§ **Work required**: Take the line with "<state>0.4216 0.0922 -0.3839" and every line after it in the data. Transcribe them exactly, through the last.
+---+
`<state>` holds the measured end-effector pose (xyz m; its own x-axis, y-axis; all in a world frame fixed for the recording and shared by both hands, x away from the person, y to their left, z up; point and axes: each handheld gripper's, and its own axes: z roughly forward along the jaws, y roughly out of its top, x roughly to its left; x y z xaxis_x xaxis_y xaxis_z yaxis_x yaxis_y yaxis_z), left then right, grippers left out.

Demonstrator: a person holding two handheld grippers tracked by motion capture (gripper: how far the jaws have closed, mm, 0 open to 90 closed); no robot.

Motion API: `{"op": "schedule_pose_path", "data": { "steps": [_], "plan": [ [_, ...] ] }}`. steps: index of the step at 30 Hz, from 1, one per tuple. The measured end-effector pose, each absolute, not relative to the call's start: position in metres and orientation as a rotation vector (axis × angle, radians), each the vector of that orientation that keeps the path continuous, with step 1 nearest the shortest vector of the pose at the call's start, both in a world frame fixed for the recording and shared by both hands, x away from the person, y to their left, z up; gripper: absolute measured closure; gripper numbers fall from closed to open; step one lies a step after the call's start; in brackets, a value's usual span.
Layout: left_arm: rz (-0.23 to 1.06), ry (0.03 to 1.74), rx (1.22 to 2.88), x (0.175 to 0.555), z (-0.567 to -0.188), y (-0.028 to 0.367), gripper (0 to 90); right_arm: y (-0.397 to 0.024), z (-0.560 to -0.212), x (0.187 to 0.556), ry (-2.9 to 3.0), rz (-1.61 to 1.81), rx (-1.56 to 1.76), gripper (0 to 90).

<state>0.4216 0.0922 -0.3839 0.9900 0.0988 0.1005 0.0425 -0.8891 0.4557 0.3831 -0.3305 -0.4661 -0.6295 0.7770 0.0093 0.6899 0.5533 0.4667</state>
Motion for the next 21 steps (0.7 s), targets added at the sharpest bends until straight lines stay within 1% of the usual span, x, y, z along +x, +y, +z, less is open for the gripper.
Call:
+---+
§ **Response**:
<state>0.4216 0.0922 -0.3839 0.9900 0.0988 0.1005 0.0425 -0.8891 0.4557 0.3831 -0.3305 -0.4661 -0.6295 0.7770 0.0093 0.6899 0.5533 0.4667</state>
Motion for the next 21 steps (0.7 s), targets added at the sharpest bends until straight lines stay within 1% of the usual span, x, y, z along +x, +y, +z, less is open for the gripper.
Call:

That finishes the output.